Wednesday, November 19, 2014

Patient engagement in hospital medicine

A recent post on patient engagement for hospitalists offers these suggestions:

1. Encouraging patients to ask questions when they see their doctor every day
As simple as it sounds, this is not done nearly enough, and is a big missed opportunity to make a difference to patients’ understanding of their illness...

2. Giving patients all the knowledge they need about their medical condition
Writing details such as blood count numbers on the whiteboard at the end of their bed is one way to do this. In the future, patients will likely be able to pull up some of their own data on computers. The more that patients know, the more empowered they will be to make important health care decisions.

3. Involvement of families
Just as important as the patient, is the family. This is true for any patient who is too unwell to speak for themselves, and particularly applies to the elderly...
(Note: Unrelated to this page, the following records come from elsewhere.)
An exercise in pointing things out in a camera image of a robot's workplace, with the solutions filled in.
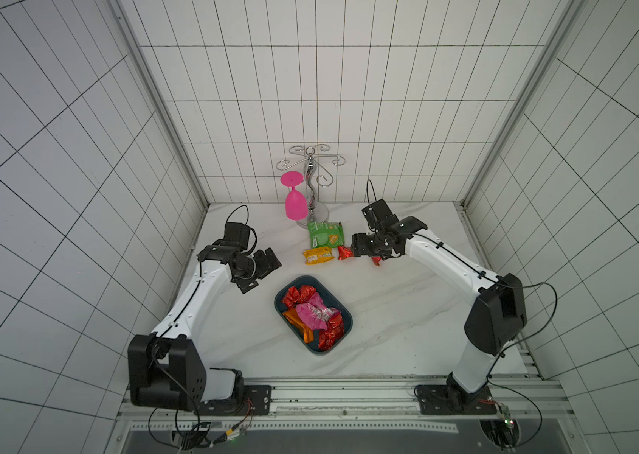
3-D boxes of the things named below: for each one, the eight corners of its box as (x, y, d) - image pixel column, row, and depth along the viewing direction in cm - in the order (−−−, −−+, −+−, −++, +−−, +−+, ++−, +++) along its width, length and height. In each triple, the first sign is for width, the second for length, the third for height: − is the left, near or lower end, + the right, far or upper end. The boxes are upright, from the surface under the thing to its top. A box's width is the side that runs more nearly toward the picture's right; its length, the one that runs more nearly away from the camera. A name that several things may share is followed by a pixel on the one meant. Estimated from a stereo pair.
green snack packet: (308, 249, 107) (307, 243, 104) (309, 227, 114) (308, 220, 111) (343, 249, 107) (344, 243, 104) (342, 227, 114) (343, 221, 111)
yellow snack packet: (305, 266, 102) (305, 261, 100) (303, 255, 105) (303, 250, 103) (332, 261, 104) (333, 256, 101) (329, 250, 107) (329, 245, 104)
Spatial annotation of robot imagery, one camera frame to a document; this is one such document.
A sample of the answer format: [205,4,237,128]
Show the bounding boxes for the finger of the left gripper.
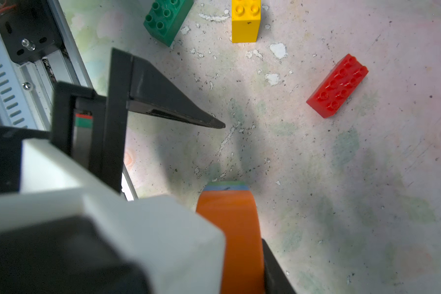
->
[108,48,225,193]
[50,82,106,173]

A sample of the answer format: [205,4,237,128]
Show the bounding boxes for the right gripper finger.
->
[262,239,296,294]

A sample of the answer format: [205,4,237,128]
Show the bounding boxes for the red small lego brick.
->
[75,114,93,120]

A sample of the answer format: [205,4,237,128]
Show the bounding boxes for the green small square lego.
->
[75,117,93,129]

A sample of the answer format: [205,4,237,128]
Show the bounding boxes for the orange half-round lego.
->
[196,189,265,294]

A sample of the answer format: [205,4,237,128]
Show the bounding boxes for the light blue long lego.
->
[203,184,249,192]

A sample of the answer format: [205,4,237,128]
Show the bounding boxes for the green long lego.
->
[208,181,246,186]
[144,0,194,47]

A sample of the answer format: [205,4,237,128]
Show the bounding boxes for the yellow square lego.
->
[231,0,262,43]

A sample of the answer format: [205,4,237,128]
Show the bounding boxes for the red long lego brick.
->
[306,54,369,118]

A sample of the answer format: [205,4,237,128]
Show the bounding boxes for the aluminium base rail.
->
[0,1,137,201]

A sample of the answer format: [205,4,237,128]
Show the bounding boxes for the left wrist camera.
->
[0,139,225,294]

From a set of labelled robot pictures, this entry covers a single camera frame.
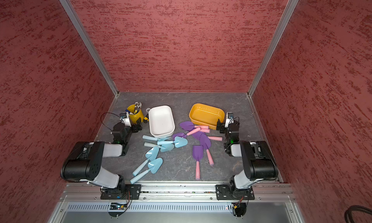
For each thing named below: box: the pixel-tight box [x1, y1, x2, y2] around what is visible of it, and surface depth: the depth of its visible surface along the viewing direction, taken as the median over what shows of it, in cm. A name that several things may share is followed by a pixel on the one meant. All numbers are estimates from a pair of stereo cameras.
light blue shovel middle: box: [144, 142, 175, 153], surface depth 91 cm
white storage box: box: [148, 105, 176, 139], surface depth 104 cm
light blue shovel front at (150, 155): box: [132, 145, 160, 177], surface depth 87 cm
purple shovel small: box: [171, 127, 202, 141], surface depth 97 cm
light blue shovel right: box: [156, 136, 188, 149], surface depth 92 cm
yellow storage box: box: [188, 103, 226, 130], surface depth 107 cm
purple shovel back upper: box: [179, 121, 210, 132], surface depth 102 cm
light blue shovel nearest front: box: [130, 157, 164, 185], surface depth 83 cm
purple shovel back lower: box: [199, 127, 211, 133], surface depth 96 cm
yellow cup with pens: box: [126, 101, 145, 125], surface depth 96 cm
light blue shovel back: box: [142, 134, 172, 142], surface depth 94 cm
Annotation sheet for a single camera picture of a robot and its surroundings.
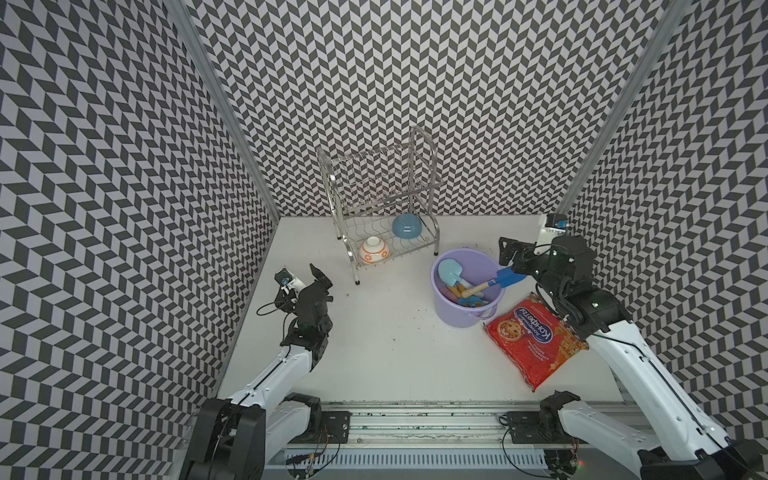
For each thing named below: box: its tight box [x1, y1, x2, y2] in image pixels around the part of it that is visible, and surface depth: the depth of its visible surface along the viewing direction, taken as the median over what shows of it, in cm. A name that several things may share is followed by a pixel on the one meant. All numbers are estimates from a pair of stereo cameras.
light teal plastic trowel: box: [438, 258, 474, 290], surface depth 91 cm
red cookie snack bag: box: [483, 293, 590, 392], surface depth 84 cm
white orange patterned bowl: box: [359, 236, 390, 264], surface depth 101 cm
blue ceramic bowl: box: [392, 213, 422, 239], surface depth 110 cm
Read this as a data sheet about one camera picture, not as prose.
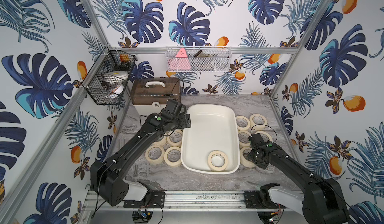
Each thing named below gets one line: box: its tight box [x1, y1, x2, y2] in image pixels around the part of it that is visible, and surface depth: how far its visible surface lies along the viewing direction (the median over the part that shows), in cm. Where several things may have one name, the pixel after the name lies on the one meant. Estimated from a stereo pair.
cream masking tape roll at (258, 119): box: [249, 113, 268, 131], surface depth 105 cm
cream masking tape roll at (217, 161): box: [207, 150, 229, 172], surface depth 87 cm
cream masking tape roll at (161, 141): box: [151, 135, 167, 146], surface depth 94 cm
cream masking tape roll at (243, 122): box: [235, 115, 251, 131], surface depth 105 cm
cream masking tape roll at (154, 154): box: [145, 144, 165, 165], surface depth 90 cm
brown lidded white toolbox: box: [130, 77, 182, 116], surface depth 98 cm
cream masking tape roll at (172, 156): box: [164, 146, 182, 168], surface depth 90 cm
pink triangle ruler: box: [169, 47, 191, 71], surface depth 92 cm
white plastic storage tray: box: [180, 104, 240, 175], surface depth 94 cm
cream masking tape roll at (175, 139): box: [166, 129, 183, 148], surface depth 97 cm
4. Involving the patient fully in the discharge process
The discharge process by its’ very nature is a risky endeavor. Typically there are medications that have been changed, tests pending, or even an uncertain diagnosis. All this at a time when the patient is still very frail. It is a crucial transition point, more important than almost any other to get right.

5. Follow-up care
All hospitalized patients must follow-up in a timely manner after being discharged. Nipping a potential problem in the bud can help reduce readmissions and potentially serious complications.

Those are great ideas although I have a problem with item 2. Few patients, even among the most intelligent lay persons, have the ability to interpret raw clinical data in a way that is useful for medical decision making.

Patient engagement is not a new idea. In fact, it's old school (I mean that in a good way). It was one of the key tenets of evidence based medicine, a movement launched in 1992. Because of its focus on the individual patient it does not work well with top-down, pathway driven or population based medicine.

The biggest barrier to this type of medicine is a lack of time as I pointed out before. [1] [2] Unintentionally, and to its potential embarrassment, the medical profession has increasingly attempted to circumvent the time problem by involving the discipline of palliative care as I once explained:

Palliative care is nothing more than good primary care. Or what an excellent internist or hospitalist should be doing. So yes, there is a definition for palliative care but it goes unspoken because the profession is, or should be, embarrassed by the fact that we need a “specialty” whose focus is to offload the rest of us from doing all those things that make for excellence in comprehensive care because we don't have the time.